What you are asked to do
Each entry below must be repeated exactly. Leave the pictures out of it.

Dataset excerpts
-- Opening Marker --
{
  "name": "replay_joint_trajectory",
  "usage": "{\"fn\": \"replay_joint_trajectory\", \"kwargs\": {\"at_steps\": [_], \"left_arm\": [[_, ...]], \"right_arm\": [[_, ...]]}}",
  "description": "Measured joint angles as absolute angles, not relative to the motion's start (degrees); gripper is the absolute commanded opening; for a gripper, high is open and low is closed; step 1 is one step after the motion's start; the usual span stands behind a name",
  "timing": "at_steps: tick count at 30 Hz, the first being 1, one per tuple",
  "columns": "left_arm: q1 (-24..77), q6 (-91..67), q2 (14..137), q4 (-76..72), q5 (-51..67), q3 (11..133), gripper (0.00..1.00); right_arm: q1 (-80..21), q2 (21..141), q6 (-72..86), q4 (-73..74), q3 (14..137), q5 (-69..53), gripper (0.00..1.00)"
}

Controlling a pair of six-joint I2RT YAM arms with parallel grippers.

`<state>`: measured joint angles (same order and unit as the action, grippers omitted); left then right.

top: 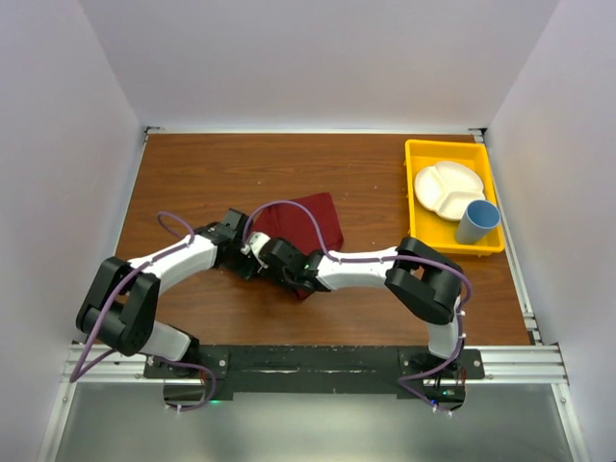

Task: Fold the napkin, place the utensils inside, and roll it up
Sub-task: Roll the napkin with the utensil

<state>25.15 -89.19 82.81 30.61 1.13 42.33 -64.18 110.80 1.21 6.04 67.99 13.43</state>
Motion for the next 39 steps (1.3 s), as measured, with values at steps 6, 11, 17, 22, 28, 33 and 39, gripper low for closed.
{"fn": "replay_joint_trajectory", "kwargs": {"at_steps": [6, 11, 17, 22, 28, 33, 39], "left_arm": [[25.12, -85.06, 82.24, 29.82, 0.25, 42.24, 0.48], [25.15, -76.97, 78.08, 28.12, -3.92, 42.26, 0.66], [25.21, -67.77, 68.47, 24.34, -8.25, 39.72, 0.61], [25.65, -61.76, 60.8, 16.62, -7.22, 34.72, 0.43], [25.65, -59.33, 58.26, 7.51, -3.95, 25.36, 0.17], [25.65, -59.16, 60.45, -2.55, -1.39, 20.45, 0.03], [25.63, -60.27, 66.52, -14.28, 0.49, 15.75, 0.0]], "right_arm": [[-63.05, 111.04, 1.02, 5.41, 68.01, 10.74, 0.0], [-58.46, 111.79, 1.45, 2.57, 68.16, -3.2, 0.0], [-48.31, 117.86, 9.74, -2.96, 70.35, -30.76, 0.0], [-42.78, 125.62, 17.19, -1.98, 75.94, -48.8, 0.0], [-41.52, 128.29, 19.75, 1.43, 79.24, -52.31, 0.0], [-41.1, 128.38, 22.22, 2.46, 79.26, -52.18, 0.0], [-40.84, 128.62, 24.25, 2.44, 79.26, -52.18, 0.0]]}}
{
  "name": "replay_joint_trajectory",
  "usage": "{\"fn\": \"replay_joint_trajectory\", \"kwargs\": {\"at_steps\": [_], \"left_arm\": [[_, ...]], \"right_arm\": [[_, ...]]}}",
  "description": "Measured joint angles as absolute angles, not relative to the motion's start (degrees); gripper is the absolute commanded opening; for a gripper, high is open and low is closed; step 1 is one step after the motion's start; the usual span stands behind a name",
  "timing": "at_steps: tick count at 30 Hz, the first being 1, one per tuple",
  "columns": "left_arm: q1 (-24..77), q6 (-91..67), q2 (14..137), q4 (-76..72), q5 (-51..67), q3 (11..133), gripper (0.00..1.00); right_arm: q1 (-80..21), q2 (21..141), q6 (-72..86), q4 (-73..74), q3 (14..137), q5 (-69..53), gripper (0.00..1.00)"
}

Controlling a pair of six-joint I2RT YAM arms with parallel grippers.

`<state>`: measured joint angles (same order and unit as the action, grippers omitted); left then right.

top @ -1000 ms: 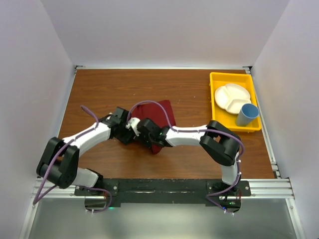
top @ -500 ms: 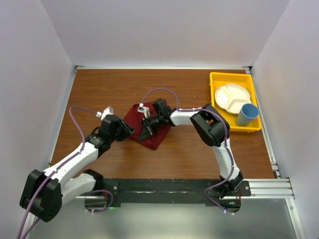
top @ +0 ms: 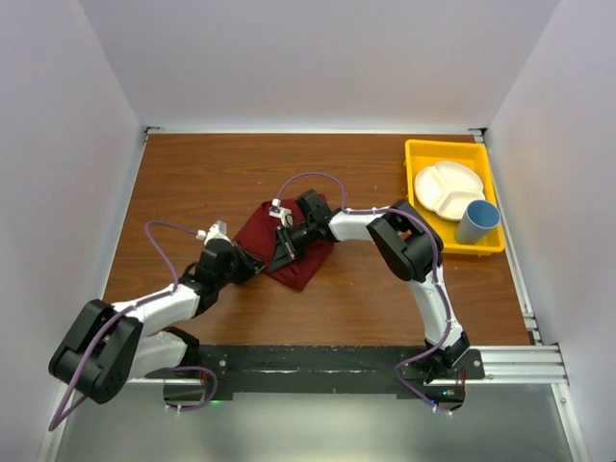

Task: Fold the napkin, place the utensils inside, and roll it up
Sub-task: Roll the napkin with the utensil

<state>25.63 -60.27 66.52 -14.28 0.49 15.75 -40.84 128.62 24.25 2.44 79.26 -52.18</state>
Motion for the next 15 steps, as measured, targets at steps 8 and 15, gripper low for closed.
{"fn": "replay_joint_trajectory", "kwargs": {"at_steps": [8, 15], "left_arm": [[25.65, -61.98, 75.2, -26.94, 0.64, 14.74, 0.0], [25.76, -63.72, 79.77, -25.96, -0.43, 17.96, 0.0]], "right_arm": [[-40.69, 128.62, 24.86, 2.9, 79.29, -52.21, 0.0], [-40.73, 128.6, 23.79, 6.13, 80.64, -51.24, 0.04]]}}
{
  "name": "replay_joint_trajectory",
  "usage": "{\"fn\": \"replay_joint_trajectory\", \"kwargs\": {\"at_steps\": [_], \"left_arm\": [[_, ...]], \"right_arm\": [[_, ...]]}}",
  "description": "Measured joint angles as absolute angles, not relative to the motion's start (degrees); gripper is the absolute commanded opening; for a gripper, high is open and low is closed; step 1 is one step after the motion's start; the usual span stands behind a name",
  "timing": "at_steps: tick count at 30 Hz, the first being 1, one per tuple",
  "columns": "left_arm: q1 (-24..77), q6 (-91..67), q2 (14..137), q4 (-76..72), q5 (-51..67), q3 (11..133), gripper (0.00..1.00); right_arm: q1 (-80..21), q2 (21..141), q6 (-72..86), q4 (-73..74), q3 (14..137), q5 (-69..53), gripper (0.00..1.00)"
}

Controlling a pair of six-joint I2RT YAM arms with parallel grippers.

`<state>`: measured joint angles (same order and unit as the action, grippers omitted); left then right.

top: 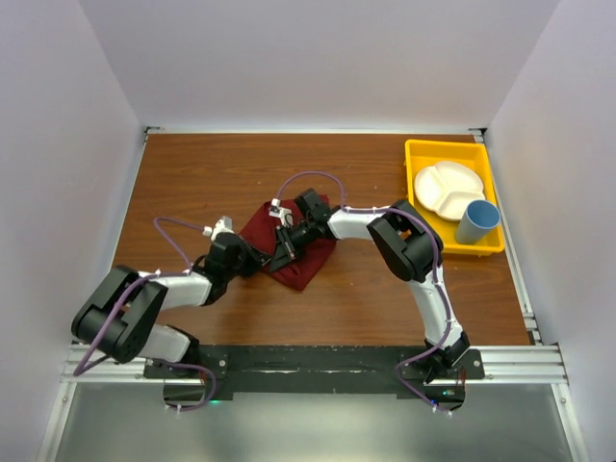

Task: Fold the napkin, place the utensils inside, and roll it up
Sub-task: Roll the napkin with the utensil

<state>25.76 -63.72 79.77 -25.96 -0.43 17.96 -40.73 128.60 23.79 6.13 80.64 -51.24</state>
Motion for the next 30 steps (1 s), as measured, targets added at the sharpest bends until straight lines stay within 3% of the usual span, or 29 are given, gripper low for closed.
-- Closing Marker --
Answer to this exercise
{
  "name": "replay_joint_trajectory",
  "usage": "{\"fn\": \"replay_joint_trajectory\", \"kwargs\": {\"at_steps\": [_], \"left_arm\": [[_, ...]], \"right_arm\": [[_, ...]]}}",
  "description": "Measured joint angles as absolute angles, not relative to the motion's start (degrees); gripper is the absolute commanded opening; for a gripper, high is open and low is closed; step 1 is one step after the motion's start; the usual span stands behind a name",
  "timing": "at_steps: tick count at 30 Hz, the first being 1, one per tuple",
  "columns": "left_arm: q1 (-24..77), q6 (-91..67), q2 (14..137), q4 (-76..72), q5 (-51..67), q3 (11..133), gripper (0.00..1.00); right_arm: q1 (-80..21), q2 (21..141), q6 (-72..86), q4 (-73..74), q3 (14..137), q5 (-69..53), gripper (0.00..1.00)"
}

Controlling a pair of six-joint I2RT YAM arms with parallel grippers.

`<state>`: measured joint angles (same order and unit as the action, grippers omitted); left then right.

top: 

Task: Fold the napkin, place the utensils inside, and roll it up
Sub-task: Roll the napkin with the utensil

<state>25.15 -89.19 82.81 30.61 1.13 42.33 -64.18 110.80 1.21 6.04 67.99 13.43</state>
Motion for the next 39 steps (1.3 s), as measured, with values at steps 6, 11, 17, 22, 28, 33 and 39, gripper low for closed.
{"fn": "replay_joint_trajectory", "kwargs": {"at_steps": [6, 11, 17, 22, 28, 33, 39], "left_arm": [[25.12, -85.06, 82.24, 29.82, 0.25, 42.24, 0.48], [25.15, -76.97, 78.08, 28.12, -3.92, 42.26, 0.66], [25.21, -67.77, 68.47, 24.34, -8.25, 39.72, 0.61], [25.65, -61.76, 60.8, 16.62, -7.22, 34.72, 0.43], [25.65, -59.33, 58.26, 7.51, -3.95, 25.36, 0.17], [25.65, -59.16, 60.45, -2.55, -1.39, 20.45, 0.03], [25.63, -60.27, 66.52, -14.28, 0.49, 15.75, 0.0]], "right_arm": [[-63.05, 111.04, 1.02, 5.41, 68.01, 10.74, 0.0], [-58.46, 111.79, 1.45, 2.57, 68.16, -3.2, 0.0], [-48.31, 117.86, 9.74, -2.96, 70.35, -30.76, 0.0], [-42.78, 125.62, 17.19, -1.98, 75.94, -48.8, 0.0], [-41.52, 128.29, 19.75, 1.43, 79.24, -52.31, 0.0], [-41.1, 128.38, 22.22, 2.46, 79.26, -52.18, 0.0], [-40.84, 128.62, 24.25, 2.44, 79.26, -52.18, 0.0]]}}
{
  "name": "replay_joint_trajectory",
  "usage": "{\"fn\": \"replay_joint_trajectory\", \"kwargs\": {\"at_steps\": [_], \"left_arm\": [[_, ...]], \"right_arm\": [[_, ...]]}}",
  "description": "Measured joint angles as absolute angles, not relative to the motion's start (degrees); gripper is the absolute commanded opening; for a gripper, high is open and low is closed; step 1 is one step after the motion's start; the usual span stands behind a name",
  "timing": "at_steps: tick count at 30 Hz, the first being 1, one per tuple",
  "columns": "left_arm: q1 (-24..77), q6 (-91..67), q2 (14..137), q4 (-76..72), q5 (-51..67), q3 (11..133), gripper (0.00..1.00); right_arm: q1 (-80..21), q2 (21..141), q6 (-72..86), q4 (-73..74), q3 (14..137), q5 (-69..53), gripper (0.00..1.00)"
}

Controlling a pair of six-joint I2RT YAM arms with parallel grippers.

`<state>`: measured joint angles (same order and unit as the action, grippers omitted); left then right.

top @ -1000 ms: 
top @ -500 ms: 
top @ +0 ms: 

Task: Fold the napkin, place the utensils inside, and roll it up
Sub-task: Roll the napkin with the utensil

<state>25.63 -60.27 66.52 -14.28 0.49 15.75 -40.84 128.62 24.25 2.44 79.26 -52.18</state>
Motion for the next 15 steps, as measured, targets at steps 8 and 15, gripper low for closed.
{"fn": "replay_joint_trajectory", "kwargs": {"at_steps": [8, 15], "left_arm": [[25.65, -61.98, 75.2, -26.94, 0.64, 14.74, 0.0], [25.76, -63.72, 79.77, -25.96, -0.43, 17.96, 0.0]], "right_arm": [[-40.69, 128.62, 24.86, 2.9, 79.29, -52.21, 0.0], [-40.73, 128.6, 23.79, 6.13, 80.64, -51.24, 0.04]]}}
{
  "name": "replay_joint_trajectory",
  "usage": "{\"fn\": \"replay_joint_trajectory\", \"kwargs\": {\"at_steps\": [_], \"left_arm\": [[_, ...]], \"right_arm\": [[_, ...]]}}",
  "description": "Measured joint angles as absolute angles, not relative to the motion's start (degrees); gripper is the absolute commanded opening; for a gripper, high is open and low is closed; step 1 is one step after the motion's start; the usual span stands behind a name",
  "timing": "at_steps: tick count at 30 Hz, the first being 1, one per tuple",
  "columns": "left_arm: q1 (-24..77), q6 (-91..67), q2 (14..137), q4 (-76..72), q5 (-51..67), q3 (11..133), gripper (0.00..1.00); right_arm: q1 (-80..21), q2 (21..141), q6 (-72..86), q4 (-73..74), q3 (14..137), q5 (-69..53), gripper (0.00..1.00)"
}

Controlling a pair of six-joint I2RT YAM arms with parallel grippers.

`<state>`: measured joint angles (same order and unit as the action, grippers omitted); left then right.

top: 

Task: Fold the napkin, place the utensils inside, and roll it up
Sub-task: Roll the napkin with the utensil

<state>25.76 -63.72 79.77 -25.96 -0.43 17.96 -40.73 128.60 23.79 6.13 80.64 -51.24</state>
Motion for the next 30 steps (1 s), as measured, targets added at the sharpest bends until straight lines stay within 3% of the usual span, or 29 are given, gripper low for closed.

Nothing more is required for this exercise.